:: TASK TO CARRY OUT ::
For each line of the listing that holds "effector", show the full line.

Top of DATA BELOW

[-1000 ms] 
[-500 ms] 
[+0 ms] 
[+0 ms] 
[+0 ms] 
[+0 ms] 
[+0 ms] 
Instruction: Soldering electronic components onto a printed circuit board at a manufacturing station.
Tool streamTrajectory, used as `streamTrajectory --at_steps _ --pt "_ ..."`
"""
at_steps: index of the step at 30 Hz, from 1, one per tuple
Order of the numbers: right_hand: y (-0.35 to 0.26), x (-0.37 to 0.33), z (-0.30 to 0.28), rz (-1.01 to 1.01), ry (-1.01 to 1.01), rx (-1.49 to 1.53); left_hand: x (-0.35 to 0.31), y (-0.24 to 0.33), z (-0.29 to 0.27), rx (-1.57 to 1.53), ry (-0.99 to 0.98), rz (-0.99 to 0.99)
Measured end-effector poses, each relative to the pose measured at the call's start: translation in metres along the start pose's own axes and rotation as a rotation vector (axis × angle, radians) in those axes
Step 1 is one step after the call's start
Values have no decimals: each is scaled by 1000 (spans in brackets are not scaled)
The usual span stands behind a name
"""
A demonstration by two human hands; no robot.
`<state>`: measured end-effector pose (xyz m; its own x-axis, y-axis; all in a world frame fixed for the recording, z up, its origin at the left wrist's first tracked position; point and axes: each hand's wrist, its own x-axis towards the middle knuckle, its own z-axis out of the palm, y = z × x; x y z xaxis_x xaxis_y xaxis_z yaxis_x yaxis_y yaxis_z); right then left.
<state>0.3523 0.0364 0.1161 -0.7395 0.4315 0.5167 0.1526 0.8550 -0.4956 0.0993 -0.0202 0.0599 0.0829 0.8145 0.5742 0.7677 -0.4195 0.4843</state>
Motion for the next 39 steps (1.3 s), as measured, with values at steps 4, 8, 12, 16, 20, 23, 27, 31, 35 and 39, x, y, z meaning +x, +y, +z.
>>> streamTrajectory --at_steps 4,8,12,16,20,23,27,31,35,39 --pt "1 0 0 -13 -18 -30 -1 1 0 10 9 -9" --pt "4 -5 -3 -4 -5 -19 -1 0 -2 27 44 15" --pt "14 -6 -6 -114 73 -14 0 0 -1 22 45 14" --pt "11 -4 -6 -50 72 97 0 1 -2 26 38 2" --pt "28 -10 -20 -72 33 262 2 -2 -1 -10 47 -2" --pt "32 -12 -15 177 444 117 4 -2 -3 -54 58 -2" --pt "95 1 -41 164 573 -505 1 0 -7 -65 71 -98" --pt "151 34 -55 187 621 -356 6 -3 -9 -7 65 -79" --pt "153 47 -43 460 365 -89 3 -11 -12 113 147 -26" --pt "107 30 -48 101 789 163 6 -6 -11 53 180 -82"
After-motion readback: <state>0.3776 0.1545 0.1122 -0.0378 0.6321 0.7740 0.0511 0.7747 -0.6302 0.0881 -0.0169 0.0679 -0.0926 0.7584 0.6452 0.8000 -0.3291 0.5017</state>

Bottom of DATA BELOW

:: ANSWER ::
Measured end-effector poses, each relative to the pose measured at the call's start: translation in metres along the start pose's own axes and rotation as a rotation vector (axis × angle, radians) in those axes
`<state>`: measured end-effector pose (xyz m; its own x-axis, y-axis; all in a world frame fixed for the recording, z up, its origin at the left wrist's first tracked position; point and axes: each hand's wrist, its own x-axis towards the middle knuckle, its own z-axis out of the palm, y = z × x; x y z xaxis_x xaxis_y xaxis_z yaxis_x yaxis_y yaxis_z); right then left.

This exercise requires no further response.